Background: DS father and I broke up before DS (now 5 years old) was born. Initially the contact agreement while he was a baby was visitation at my house, then when he was a little bit older DS father took him for the day, working up to overnight then to the current arrangement we have now with DS father having him EOW (Fri to Sun) - so effectively 4 nights out of 28.
This year DS father had been sick at the start of the year so I had to take on more of the childcare responsibilities. A bit into lockdown he was better so was taking DS a bit more (thurs-fri and thurs-sun). Over the school holidays we effectively split the holidays in terms of care.
It has been on my mind for some time to suggest that we increase DS father’s contact and now seemed like a good time as he had seen DS more over the last 3 months. I broached this the other week and DS father was receptive to the idea. I had originally suggested 1 night a week (for example Thursday) so he would collect DS from school Thursday and bring him back to school on Friday.
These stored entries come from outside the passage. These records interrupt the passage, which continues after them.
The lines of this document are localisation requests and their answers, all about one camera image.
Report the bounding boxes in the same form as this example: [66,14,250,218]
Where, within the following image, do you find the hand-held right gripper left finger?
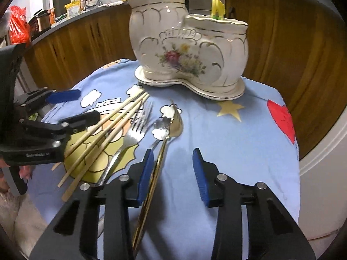
[29,148,154,260]

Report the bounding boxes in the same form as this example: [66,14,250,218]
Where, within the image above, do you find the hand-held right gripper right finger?
[192,148,316,260]

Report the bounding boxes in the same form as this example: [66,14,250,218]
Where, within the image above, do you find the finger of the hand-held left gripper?
[20,110,101,147]
[15,88,82,114]

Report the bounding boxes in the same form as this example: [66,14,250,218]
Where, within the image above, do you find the silver fork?
[95,114,149,187]

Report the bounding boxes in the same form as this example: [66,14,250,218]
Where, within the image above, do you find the flower-shaped small spoon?
[148,115,172,152]

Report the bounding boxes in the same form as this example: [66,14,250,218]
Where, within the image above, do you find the gold spoon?
[131,99,184,252]

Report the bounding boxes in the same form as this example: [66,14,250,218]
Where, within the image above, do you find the floral ceramic utensil holder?
[127,0,249,101]

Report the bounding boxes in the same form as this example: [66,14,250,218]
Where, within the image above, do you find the person's left hand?
[18,165,35,180]

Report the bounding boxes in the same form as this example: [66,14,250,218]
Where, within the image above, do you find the blue cartoon printed cloth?
[27,58,300,260]

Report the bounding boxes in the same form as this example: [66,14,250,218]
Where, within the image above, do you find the light grey fabric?
[0,191,51,252]

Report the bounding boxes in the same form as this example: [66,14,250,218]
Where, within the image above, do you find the dark pressure cooker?
[28,9,56,37]

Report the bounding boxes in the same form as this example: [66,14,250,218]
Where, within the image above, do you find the grey speckled kitchen countertop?
[27,0,337,46]

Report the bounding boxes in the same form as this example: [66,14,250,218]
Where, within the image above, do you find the red plastic bag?
[8,5,31,45]

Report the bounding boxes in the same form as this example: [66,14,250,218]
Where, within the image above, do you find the yellow food packet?
[64,1,82,18]

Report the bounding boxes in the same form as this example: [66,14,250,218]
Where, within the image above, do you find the wooden kitchen cabinets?
[23,0,338,160]

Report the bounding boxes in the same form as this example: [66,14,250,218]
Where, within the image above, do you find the built-in steel oven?
[188,0,227,15]

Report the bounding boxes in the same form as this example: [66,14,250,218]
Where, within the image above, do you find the yellow green plastic utensil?
[211,0,225,20]
This is in addition to EOW.
I hadn’t heard anything back from DS father so I followed up with him, his response was to suggest he collects DS from mine at 5pm take him to dinner, bath him then put him to bed AT MINE. I went back and said I didn’t think that would work practically as that would effectively mean I would be stuck at home (not to mention I would need to do the school collection) and would need to be available so I can’t do what I like with my “free time”.
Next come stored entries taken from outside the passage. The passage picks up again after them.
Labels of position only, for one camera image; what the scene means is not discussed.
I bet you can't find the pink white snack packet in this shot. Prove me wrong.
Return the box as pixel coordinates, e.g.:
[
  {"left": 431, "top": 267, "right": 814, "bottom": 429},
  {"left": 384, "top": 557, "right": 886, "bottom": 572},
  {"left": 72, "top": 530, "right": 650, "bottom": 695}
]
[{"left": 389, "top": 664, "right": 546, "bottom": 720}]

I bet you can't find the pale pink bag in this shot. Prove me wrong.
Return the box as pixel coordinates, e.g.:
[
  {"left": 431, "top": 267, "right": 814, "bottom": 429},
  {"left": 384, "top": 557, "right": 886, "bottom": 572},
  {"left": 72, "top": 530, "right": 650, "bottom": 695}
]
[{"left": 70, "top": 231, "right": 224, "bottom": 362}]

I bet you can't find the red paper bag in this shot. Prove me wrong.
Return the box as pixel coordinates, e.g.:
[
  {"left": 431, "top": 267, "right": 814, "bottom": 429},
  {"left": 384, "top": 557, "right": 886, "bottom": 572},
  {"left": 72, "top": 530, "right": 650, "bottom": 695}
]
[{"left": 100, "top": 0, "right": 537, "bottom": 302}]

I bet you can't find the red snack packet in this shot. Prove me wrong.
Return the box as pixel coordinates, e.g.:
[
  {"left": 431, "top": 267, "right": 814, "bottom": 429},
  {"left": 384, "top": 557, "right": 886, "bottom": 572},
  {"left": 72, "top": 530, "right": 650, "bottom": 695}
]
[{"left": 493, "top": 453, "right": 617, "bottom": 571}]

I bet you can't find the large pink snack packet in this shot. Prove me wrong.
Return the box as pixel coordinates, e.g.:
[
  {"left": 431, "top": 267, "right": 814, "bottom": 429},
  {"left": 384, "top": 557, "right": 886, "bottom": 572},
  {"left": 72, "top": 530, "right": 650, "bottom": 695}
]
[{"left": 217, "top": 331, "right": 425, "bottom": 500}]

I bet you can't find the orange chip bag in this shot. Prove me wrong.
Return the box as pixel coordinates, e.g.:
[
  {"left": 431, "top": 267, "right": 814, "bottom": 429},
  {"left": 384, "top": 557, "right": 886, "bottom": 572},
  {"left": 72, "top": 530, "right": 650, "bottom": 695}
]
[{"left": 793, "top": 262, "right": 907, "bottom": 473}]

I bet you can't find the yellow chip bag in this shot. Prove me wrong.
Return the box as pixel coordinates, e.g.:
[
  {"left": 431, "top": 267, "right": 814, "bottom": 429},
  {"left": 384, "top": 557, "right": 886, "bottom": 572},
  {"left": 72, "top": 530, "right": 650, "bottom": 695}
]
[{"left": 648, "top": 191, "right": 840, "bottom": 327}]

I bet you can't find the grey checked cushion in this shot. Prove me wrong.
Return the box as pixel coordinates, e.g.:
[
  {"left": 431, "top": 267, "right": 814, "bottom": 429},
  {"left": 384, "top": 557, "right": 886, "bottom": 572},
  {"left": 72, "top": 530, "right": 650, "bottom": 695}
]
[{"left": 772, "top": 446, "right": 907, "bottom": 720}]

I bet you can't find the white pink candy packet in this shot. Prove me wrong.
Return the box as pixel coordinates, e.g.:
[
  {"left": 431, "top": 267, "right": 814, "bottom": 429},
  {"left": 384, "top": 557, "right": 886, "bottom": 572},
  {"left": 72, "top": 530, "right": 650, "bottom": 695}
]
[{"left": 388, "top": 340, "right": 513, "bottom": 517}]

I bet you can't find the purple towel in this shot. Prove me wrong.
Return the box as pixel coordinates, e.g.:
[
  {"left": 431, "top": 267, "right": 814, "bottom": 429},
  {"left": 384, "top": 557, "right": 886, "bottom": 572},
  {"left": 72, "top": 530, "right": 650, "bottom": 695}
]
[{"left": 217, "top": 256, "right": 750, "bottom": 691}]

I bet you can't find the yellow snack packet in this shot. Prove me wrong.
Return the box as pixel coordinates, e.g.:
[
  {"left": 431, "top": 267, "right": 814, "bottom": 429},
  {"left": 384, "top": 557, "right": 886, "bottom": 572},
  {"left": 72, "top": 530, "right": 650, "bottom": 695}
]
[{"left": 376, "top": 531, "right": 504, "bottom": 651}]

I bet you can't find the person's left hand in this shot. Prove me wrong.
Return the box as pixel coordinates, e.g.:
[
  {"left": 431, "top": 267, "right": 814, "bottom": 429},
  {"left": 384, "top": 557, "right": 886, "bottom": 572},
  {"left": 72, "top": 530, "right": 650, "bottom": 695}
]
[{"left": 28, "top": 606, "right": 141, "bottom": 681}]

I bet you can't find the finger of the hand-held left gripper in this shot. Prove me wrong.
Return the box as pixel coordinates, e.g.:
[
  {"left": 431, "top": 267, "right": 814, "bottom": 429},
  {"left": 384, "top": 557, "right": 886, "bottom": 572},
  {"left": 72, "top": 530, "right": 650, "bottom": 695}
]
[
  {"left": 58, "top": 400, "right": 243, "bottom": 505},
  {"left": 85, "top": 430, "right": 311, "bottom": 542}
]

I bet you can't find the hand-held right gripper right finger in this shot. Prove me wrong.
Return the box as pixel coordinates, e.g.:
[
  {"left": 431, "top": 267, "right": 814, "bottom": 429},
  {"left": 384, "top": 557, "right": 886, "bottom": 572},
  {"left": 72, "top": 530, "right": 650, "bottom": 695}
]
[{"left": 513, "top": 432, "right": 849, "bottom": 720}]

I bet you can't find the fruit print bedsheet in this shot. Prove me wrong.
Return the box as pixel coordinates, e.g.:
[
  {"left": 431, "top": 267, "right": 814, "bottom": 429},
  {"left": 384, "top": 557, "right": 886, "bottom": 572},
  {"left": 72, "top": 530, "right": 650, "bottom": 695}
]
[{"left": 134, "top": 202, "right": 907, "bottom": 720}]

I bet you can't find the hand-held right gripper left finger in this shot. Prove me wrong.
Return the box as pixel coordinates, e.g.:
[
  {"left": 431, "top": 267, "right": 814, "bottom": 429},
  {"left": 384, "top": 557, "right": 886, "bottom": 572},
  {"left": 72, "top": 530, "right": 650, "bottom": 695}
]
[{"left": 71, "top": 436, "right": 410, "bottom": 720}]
He responded that (i) it’s not about me having free time but about him seeing DS, (ii) lawyers told him (back when we did mediation about 3 years ago) that that was an acceptable approach (maybe for a 2 year old but surely not a 5 year old), (iii) as he’s been sick he can’t get stressed and (iv) as he would have to drive DS to school in the morning (40mins), the way from his house to the school is an awkward route and if there’s an accident (this happens rarely
), the route would be blocked.
AIBU to think this is a ridiculous suggestion from him? I will effectively have to babysit them both and, to be fair, I don’t particularly like DS father (all my family and friends hate him for the way in which things ended) and don’t want him spending loads of time at my house. While things are civil at the moment, it’s because I keep my mouth shut to the ridiculous things he says.
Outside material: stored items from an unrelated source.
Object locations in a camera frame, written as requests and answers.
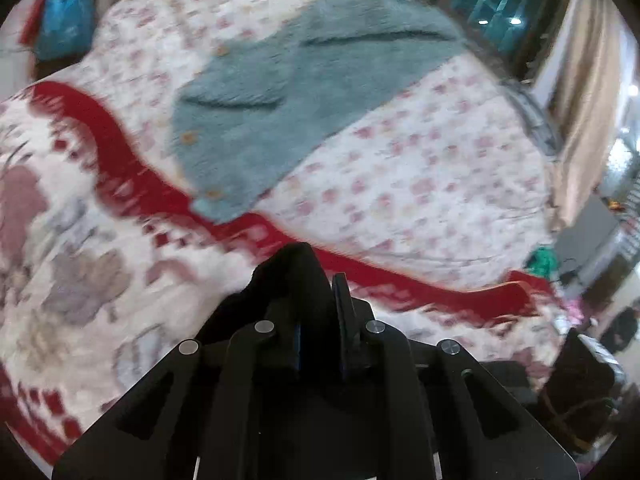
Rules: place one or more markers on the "black pants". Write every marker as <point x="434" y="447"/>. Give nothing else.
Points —
<point x="290" y="275"/>

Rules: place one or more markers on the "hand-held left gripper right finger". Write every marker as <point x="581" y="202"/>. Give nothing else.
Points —
<point x="350" y="330"/>

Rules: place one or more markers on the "teal fleece jacket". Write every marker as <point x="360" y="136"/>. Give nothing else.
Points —
<point x="310" y="90"/>

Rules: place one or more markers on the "grey board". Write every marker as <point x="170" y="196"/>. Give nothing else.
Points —
<point x="585" y="240"/>

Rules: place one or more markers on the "black chair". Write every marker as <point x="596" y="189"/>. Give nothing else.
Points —
<point x="580" y="390"/>

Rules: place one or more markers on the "blue plastic bag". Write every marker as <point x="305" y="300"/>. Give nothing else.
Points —
<point x="65" y="20"/>

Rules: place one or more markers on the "green cloth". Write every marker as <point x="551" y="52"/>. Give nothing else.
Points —
<point x="542" y="260"/>

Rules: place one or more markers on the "white floral quilt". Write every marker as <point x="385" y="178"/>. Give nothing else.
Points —
<point x="425" y="170"/>

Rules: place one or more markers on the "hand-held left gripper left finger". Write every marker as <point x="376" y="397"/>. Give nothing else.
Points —
<point x="297" y="355"/>

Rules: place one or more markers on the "red and white floral blanket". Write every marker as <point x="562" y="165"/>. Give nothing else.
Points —
<point x="75" y="260"/>
He’s come back with another suggestion of taking him the Friday nights he doesn’t already have DS and bringing him back Saturday morning so an extra 2 nights a month. This is also problematic as (i) it would mean I effectively wouldn’t be able to do “fun” things with DS as often we travel to London to museums etc as it would be too late by the time DS came home to me, (ii) if I were to travel with DS (well when Covid blows over as all my family is overseas) I would usually go on a Friday night and (iii) there may be times I want to have DS for my whole weekend. On the other hand, I may be more amenable to this option if DS father agreed to put him into a sport on Saturday mornings (with the current EOW arrangement it wouldn’t be possible due to the distance between his fathers and my houses) so at least I would feel the time I’m losing with DS would be worthwhile for him. I suspect if I suggest the sport thing DS father will tell me I’m trying to control his time with DS 
I have felt the whole way through it’s always him always dictating when he spends time with DS.
So my question is do I (i) agree to the 2 extra Friday nights although DS father will need to be flexible for my travel plans and ask that he put him into Saturday morning sport, (ii) agree to the 2 extra fridays and the stupid few hours at mine the other weeks so there is in total an additional 4 days contact or (iii) does anyone else have any other suggestions??